Mas o técnico Xeneize vingar-se-ia na segunda parte, com a tal intensidade, a apertar os craques brasileiros quando o desgaste ofuscou as ideias. E depois, já no prolongamento, a ironia: a uma equipa que se apelidou tantas vezes de frágil e desequilibrada, viu-se um recital de organização defensiva. Com dez, deu-se a tão querida bola ao adversário e protegeu-se a baliza de Fábio. O Boca, que sempre tentou apenas e só com garra, nunca conseguiu imaginar artimanha para desatar o nó. O outro lado tinha as ideias todas. A consagração total de Fernando Diniz.

Os confrontos no pré-jogo, tudo resultado de deficientes ideias de segurança no Rio, premeditavam tumultos no relvado. A rivalidade entre brasileiros e argentinos sintetizava-se no recente palmarés da Libertadores, com vitórias brasileiras desde 2019 a contrapor o domínio do River Plate na década passada. O Boca não ganha desde 2007 e teria aquele gostinho adocicado uma vitória na casa do adversário, ainda que na condição de mandante (por ter sido melhor na primeira fase).  

A experiência poderia falar alto.
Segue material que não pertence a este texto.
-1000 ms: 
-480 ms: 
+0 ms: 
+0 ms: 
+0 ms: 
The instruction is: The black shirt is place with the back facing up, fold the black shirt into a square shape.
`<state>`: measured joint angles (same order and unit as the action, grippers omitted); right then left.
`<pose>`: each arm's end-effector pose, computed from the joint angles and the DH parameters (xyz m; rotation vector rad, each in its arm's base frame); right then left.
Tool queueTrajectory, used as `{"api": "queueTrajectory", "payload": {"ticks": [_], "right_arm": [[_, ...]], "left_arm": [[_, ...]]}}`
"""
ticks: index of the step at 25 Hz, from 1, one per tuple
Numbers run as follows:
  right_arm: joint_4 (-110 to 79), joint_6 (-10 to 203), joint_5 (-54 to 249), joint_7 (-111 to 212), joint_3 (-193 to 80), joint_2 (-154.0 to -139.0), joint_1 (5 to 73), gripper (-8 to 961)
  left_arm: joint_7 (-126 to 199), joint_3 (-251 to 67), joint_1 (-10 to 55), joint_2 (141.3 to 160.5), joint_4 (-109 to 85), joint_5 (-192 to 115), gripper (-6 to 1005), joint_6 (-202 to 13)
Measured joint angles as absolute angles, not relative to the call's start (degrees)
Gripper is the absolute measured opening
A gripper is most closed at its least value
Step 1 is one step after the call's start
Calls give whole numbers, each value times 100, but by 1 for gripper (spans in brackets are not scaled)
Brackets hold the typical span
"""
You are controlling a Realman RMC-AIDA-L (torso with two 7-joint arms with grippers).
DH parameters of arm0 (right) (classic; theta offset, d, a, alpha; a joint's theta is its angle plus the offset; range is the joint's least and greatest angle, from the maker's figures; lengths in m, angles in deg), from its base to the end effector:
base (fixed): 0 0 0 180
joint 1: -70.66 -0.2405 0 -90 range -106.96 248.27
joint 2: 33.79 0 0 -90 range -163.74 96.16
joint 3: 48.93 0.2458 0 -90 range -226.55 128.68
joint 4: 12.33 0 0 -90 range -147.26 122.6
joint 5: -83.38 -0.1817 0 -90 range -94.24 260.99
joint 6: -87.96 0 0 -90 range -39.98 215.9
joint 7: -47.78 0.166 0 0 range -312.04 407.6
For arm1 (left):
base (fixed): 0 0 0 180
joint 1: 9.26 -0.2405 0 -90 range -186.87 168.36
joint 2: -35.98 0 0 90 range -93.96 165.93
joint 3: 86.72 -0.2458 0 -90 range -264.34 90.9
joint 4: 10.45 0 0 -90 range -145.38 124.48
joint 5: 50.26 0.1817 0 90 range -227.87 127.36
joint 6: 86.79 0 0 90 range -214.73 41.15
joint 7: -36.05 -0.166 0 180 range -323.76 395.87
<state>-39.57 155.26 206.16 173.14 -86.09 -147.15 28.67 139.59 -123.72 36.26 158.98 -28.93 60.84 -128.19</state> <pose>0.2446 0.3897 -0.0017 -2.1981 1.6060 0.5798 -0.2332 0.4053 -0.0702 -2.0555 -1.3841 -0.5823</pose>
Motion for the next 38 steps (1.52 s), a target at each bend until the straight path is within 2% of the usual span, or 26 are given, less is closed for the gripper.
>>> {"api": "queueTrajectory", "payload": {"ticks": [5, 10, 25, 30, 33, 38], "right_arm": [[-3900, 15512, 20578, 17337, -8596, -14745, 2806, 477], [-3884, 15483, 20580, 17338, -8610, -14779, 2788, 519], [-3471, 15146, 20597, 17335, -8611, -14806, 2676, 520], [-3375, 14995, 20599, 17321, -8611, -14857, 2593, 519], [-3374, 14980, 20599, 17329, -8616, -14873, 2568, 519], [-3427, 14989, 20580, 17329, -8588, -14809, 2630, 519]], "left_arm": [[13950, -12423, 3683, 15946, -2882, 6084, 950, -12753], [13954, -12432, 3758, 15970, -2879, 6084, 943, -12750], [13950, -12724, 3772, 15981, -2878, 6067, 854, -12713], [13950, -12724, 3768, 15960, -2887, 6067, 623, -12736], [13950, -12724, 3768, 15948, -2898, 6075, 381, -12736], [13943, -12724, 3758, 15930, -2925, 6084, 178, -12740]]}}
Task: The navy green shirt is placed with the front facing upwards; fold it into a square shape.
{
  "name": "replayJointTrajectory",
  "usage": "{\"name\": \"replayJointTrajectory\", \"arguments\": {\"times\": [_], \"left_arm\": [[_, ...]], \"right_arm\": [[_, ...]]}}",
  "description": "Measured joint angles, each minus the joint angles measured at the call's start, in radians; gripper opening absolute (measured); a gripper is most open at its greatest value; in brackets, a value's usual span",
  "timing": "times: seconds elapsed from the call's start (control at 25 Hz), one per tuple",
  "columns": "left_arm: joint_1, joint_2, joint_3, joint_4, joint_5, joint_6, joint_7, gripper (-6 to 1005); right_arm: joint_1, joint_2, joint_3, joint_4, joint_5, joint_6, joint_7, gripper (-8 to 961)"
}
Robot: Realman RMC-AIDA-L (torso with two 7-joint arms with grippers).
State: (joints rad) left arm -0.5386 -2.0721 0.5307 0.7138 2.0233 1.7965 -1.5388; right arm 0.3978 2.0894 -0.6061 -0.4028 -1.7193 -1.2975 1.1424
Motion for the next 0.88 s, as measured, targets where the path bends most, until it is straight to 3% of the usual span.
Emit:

Diziam na brincadeira alguns brasileiros que o Boca seria… a dama que tira a inocência ao garoto Fluminense: que até lhe poderia dar bola, que teria paciência para o reguila e as suas brincadeiras, mas que no momento certo, daria a estocada. Com aquele misto de cinismo e matreirice, daria esperança ao menino só para ter atenção e depois dar-lhe-ia a barra quando se fartasse do espectáculo.

Não se pensou foi na dupla-face do menino, que se pode chamar Diniz e se pode chamar Flu – que nesta altura e para a História serão quase a mesma coisa depois desta noite: o tricolor das Laranjeiras tem utopia na mente e joga como pensa; é a revitalização do Joga Bonito, porque é na pureza do sonho que começam a definir os carateres da pequenada. O Fluminense, apesar dum clube gigantesco e mais que centenário, era até agora um dos patinhos feios do Brasileirão, exactamente por não ter arcaboiço continental. Era o virgem do grupo, nunca tinha tido a ginga para entrar na maioridade. Agora, podem dizer com orgulho que o fizeram… sim, com a inocência das grandes ideias, muitas vezes demasiado belas para um mundo com tantos obstáculos – mas também, e por isso mesmo, com a noção de que nem sempre delas se poderão servir para vencer na vida.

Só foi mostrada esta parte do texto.